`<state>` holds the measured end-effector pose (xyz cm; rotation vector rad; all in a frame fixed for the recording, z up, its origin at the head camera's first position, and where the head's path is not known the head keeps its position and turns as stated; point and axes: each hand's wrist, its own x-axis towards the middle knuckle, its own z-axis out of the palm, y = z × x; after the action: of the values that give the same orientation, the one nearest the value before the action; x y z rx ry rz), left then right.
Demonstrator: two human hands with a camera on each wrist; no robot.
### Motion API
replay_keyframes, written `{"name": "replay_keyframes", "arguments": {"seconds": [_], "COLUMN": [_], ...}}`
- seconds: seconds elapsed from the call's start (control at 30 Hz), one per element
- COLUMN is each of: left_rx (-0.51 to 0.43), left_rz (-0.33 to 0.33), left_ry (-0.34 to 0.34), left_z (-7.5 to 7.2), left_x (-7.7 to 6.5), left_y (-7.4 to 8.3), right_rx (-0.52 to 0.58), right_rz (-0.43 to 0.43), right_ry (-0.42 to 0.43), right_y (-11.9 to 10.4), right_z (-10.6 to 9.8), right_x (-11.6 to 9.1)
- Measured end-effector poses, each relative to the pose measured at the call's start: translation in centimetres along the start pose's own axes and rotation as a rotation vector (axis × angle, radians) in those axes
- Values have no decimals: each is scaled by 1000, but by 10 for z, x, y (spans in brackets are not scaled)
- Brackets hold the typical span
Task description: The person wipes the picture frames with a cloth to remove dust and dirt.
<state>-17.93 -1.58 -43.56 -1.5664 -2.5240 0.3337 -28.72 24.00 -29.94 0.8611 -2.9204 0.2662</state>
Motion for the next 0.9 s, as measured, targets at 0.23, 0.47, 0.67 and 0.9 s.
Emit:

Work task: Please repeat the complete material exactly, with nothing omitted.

Exercise result:
`<state>` holds the measured end-effector pose (xyz cm; rotation vector rad; all in a frame fixed for the recording, z up, its origin at the head camera's first position, and where the head's path is not known the head keeps its position and turns as stated; point and axes: each hand's wrist, its own x-axis towards the middle knuckle, its own z-axis out of the palm, y = z × x; after the action: of the values that give the same orientation, the one nearest the value before the action; x y z rx ry rz), left then right.
Demonstrator: two human hands with a camera on each wrist; no robot.
### Motion API
replay_keyframes, written `{"name": "replay_keyframes", "arguments": {"seconds": [_], "COLUMN": [_], ...}}`
- seconds: seconds elapsed from the call's start (control at 30 Hz), one per element
- COLUMN is each of: left_rx (-0.51 to 0.43), left_rz (-0.33 to 0.33), left_ry (-0.34 to 0.34), left_z (-7.5 to 7.2), left_x (-7.7 to 6.5), left_y (-7.4 to 8.3), right_rx (-0.52 to 0.58), right_rz (-0.43 to 0.43), right_ry (-0.42 to 0.43), right_y (-11.9 to 10.4), right_z (-10.6 to 9.8), right_x (-11.6 to 9.1)
- Measured end-effector poses, each relative to the pose measured at the call's start: translation in centimetres along the start pose's own axes and rotation as a rotation vector (axis × angle, radians) in those axes
- Values have no decimals: each is scaled by 1000, but by 10 for z, x, y (spans in brackets are not scaled)
- Brackets hold the typical span
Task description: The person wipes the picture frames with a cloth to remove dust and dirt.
<state>-17.93 -1.58 -43.56 -1.5664 -2.5240 0.3337 -28.72 24.00 -29.94 0.8611 -2.9204 0.2662</state>
Motion for the next 0.9 s, as measured, targets at 0.23, 0.47, 0.67 and 0.9 s.
Emit:

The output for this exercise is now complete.